Work to complete → Reproduce exactly, from the data that follows, the line with "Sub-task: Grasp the", the line with "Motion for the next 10", and every line that lies between them.
- - - -
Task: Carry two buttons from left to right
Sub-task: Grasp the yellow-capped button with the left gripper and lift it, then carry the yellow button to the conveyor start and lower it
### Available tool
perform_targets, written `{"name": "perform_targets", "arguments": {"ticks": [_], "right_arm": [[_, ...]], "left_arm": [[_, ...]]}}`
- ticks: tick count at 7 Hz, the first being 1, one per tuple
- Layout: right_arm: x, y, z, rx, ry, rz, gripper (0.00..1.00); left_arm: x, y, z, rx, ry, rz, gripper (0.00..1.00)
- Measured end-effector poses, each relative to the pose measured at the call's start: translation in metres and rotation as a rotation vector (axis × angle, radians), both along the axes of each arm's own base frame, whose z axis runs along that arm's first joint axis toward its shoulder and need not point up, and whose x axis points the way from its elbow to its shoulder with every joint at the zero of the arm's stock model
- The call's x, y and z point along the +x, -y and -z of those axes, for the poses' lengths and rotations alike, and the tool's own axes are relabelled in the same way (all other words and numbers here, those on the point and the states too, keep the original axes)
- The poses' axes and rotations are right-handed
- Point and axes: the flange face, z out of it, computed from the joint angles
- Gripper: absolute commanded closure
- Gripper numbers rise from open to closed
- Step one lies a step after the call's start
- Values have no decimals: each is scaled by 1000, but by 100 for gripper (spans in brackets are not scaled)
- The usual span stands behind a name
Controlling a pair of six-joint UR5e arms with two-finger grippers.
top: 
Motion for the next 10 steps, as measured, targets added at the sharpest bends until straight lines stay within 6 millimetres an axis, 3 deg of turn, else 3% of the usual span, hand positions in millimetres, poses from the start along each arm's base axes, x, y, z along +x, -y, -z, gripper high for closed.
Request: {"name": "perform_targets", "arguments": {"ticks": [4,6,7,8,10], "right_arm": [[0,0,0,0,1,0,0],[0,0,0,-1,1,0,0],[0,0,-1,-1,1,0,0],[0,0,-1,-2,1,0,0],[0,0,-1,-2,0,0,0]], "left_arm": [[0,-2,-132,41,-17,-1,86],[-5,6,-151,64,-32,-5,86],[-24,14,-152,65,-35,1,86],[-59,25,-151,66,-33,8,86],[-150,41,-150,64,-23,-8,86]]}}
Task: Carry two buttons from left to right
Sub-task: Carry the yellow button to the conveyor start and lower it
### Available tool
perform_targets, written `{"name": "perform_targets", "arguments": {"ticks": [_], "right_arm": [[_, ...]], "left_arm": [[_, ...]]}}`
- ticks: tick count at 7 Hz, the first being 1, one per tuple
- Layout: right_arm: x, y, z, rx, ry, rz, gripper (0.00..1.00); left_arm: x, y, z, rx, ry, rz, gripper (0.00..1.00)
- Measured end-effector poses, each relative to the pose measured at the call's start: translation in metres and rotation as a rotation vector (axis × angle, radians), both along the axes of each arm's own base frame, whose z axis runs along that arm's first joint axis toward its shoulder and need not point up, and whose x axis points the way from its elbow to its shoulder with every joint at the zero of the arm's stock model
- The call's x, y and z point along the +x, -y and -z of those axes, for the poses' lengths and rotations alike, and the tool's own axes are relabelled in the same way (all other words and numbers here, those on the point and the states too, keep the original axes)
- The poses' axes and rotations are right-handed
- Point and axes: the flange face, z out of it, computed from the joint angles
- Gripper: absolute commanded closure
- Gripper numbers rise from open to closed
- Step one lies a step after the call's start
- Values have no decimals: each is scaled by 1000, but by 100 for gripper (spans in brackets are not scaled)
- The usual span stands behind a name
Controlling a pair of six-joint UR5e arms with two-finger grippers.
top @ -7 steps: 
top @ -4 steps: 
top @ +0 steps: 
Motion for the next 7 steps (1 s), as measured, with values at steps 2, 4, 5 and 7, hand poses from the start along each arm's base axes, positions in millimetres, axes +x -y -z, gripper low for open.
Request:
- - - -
Reply →
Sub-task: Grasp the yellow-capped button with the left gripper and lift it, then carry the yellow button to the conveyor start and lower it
### Available tool
perform_targets, written `{"name": "perform_targets", "arguments": {"ticks": [_], "right_arm": [[_, ...]], "left_arm": [[_, ...]]}}`
- ticks: tick count at 7 Hz, the first being 1, one per tuple
- Layout: right_arm: x, y, z, rx, ry, rz, gripper (0.00..1.00); left_arm: x, y, z, rx, ry, rz, gripper (0.00..1.00)
- Measured end-effector poses, each relative to the pose measured at the call's start: translation in metres and rotation as a rotation vector (axis × angle, radians), both along the axes of each arm's own base frame, whose z axis runs along that arm's first joint axis toward its shoulder and need not point up, and whose x axis points the way from its elbow to its shoulder with every joint at the zero of the arm's stock model
- The call's x, y and z point along the +x, -y and -z of those axes, for the poses' lengths and rotations alike, and the tool's own axes are relabelled in the same way (all other words and numbers here, those on the point and the states too, keep the original axes)
- The poses' axes and rotations are right-handed
- Point and axes: the flange face, z out of it, computed from the joint angles
- Gripper: absolute commanded closure
- Gripper numbers rise from open to closed
- Step one lies a step after the call's start
- Values have no decimals: each is scaled by 1000, but by 100 for gripper (spans in brackets are not scaled)
- The usual span stands behind a name
Controlling a pair of six-joint UR5e arms with two-finger grippers.
top: 
Motion for the next 10 steps, as measured, targets added at the sharpest bends until straight lines stay within 6 millimetres an axis, 3 deg of turn, else 3% of the usual span, hand positions in millimetres, poses from the start along each arm's base axes, x, y, z along +x, -y, -z, gripper high for closed.

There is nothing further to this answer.